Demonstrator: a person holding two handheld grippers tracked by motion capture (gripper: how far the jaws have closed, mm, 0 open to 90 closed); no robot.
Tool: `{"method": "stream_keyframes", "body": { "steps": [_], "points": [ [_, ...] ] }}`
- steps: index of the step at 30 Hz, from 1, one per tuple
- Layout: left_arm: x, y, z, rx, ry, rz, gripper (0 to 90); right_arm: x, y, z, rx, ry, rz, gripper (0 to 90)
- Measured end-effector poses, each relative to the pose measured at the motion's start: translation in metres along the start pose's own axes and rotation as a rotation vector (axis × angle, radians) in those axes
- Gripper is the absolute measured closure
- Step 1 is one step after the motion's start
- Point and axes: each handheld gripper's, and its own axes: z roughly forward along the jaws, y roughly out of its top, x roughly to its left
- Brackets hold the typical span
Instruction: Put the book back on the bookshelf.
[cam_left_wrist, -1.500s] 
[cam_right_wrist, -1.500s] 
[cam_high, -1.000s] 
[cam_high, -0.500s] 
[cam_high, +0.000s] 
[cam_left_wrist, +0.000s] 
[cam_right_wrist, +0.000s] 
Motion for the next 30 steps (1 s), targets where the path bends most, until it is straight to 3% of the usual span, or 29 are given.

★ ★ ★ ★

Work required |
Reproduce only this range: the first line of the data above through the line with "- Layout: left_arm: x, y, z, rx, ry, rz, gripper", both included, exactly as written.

Task result |
Demonstrator: a person holding two handheld grippers tracked by motion capture (gripper: how far the jaws have closed, mm, 0 open to 90 closed); no robot.
Tool: `{"method": "stream_keyframes", "body": { "steps": [_], "points": [ [_, ...] ] }}`
- steps: index of the step at 30 Hz, from 1, one per tuple
- Layout: left_arm: x, y, z, rx, ry, rz, gripper (0 to 90); right_arm: x, y, z, rx, ry, rz, gripper (0 to 90)

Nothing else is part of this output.